When you enable packet logging on a filter, the unit saves a copy of the packets that match any signatures included in the filter. The packets can be analyzed later.

 

For more information about packet filtering, see “Configuring packet logging options”.


6
. Select Apply.

The filter is created and added to the filter list.

 

Adding Rate Based Signatures

These are a subset of the signatures that are found in the database that are normally set to monitor. This group of signatures is for vulnerabilities that are normally only considered a serious threat when the targeted connections come in multiples, a little like DoS attacks.

Adding a rate based signature is straight forward. Select the enable button in the Rate Based Signature table that corresponds with the desired signature.

 

Customized signatures

Customized signatures must be created before they can be added to the sensor. To get more details on customized signatures check the IPS Signatures chapter.

 

Updating predefined IPS signatures

The FortiGuard Service periodically updates the pre-defined signatures and adds new signatures to counter emerging threats as they appear.

To ensure that your system is providing the most protection available, these updates can be scheduled as often as on an hourly basis. To configure this feature, go to System > FortiGuard. Under AntiViru& IPS Scanning, enable Schedule Updates. From here you can set the updates to occur on a consistent weekly, daily, or even hourly basis.

Because the signatures included in filters are defined by specifying signature attributes, new signatures matching existing filter specifications will automatically be included in those filters. For example, if you have a filter that includes all signatures for the Windows operating system, your filter will automatically incorporate new Windows signatures as they are added.

 

Viewing and searching predefined IPS signatures

Go to Security Profiles > Intrusion Protection. Select [View IPS Signatures] to view the list of existing IPS signatures. You may find signatures by paging manually through the list, apply filters, or by using the search field.

 

Searching manually

Signatures are displayed in a paged list, with 50 signatures per page. The bottom of the screen shows the current page and the total number of pages. You can enter a page number and press enter, to skip directly to that page. Previous Page and Next Page buttons move you through the list, one page at a time. The First Page and Last Page button take you to the beginning or end of the list.

 

Searching CVE-IDs

A CVEID column displaying CVE-IDs can be optionally added to the IPS Signatures list, however the column is only available if the IPS package contains CVE-IDs for signatures. CVE-IDs can be numerically filtered by selecting the CVE-ID column’s arrows.

 

Applying filters

You can enter criteria for one of more columns, and only the signatures matching all the conditions you specify will be listed.

 

To apply filters

1. Go to Security Profiles > Intrusion Protection. Select [View IPS Signatures] .

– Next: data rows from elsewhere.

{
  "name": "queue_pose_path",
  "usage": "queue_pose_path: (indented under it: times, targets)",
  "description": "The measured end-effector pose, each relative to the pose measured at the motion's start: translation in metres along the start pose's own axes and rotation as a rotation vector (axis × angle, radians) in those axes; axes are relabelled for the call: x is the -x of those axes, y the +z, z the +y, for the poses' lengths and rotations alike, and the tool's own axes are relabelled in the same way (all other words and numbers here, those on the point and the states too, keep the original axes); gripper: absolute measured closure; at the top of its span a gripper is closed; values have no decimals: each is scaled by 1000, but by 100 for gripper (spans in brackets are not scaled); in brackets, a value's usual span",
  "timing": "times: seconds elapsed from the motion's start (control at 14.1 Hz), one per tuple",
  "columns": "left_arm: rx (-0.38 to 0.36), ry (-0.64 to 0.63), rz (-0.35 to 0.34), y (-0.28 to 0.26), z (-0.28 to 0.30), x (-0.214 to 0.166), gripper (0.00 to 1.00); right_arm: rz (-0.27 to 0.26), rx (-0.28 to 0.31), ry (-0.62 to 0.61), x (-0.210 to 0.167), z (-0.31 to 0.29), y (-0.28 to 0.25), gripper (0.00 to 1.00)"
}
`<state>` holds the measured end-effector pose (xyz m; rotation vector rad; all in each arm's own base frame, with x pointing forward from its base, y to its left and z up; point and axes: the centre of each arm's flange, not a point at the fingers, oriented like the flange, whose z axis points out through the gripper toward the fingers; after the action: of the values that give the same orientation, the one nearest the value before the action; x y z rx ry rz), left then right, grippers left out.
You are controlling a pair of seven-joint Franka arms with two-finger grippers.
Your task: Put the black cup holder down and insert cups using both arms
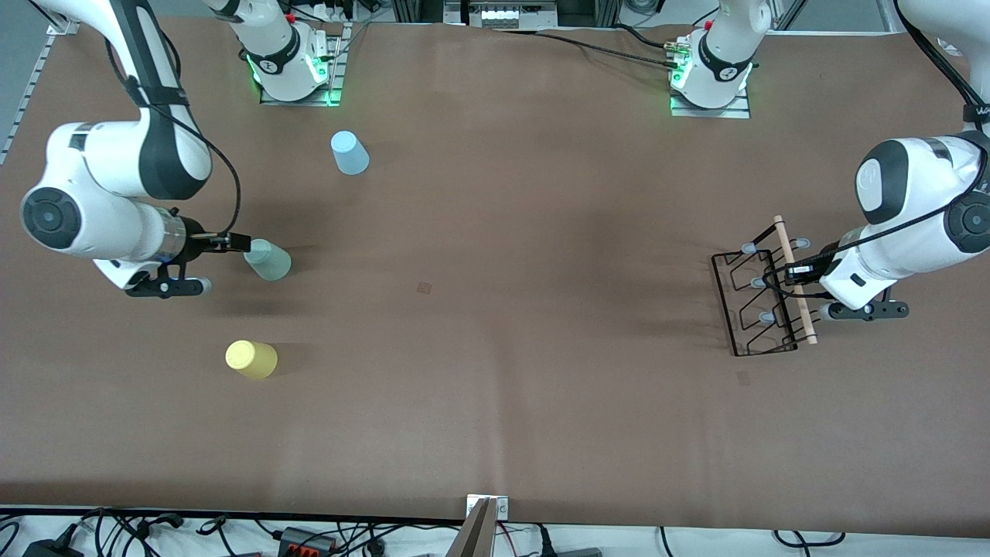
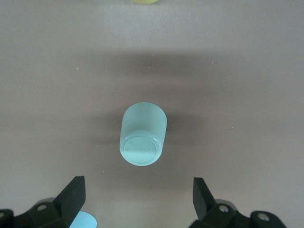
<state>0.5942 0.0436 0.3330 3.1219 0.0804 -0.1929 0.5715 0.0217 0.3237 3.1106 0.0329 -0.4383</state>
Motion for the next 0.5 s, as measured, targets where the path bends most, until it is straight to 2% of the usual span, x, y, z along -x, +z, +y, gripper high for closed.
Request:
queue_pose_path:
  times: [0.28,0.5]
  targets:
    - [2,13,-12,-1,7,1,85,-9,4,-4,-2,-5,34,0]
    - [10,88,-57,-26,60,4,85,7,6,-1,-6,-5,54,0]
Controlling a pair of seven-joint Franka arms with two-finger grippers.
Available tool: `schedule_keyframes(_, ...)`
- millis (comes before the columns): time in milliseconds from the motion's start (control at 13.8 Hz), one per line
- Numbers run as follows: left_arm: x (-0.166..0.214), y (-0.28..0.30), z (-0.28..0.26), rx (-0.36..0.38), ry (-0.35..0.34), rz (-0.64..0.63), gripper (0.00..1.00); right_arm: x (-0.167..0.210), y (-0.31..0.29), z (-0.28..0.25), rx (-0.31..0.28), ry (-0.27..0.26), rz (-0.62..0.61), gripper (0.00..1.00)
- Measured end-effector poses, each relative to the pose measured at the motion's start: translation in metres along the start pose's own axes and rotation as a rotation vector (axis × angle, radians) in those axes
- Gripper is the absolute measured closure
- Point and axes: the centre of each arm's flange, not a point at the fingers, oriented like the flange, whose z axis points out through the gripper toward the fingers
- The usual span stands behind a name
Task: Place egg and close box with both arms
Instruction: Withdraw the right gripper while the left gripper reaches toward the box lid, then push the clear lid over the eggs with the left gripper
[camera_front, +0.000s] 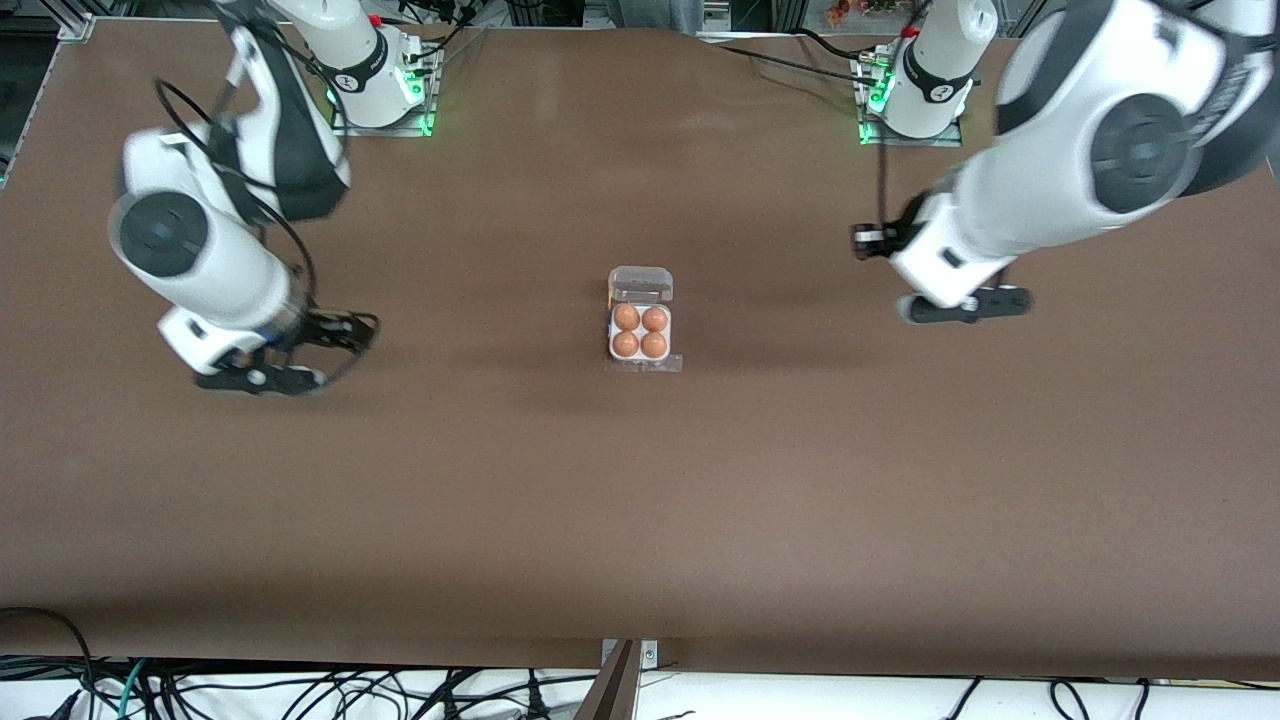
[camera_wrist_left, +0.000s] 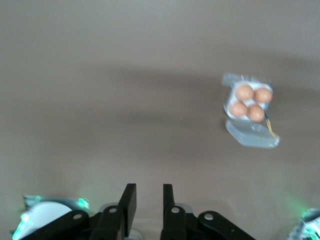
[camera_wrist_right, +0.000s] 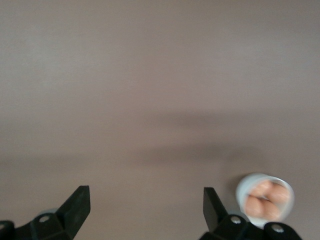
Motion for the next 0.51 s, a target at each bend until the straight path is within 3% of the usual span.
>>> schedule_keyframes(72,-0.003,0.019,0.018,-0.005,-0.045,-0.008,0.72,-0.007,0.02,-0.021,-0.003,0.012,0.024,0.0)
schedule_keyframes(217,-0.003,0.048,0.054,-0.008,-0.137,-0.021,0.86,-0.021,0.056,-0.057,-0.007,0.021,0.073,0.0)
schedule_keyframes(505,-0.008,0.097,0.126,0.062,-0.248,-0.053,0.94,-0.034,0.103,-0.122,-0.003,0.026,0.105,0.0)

2. Select column by which to filter.

3. Select the funnel/filter icon and enter the value or values to filter by.

4. Use additional columns as needed to refine search.

The available options vary by column. For example, Enable allows you to choose between two options, while OS has multiple options, and you may select multiple items together. Filtering by name allows you to enter a text string and all signature names containing the string will be displayed.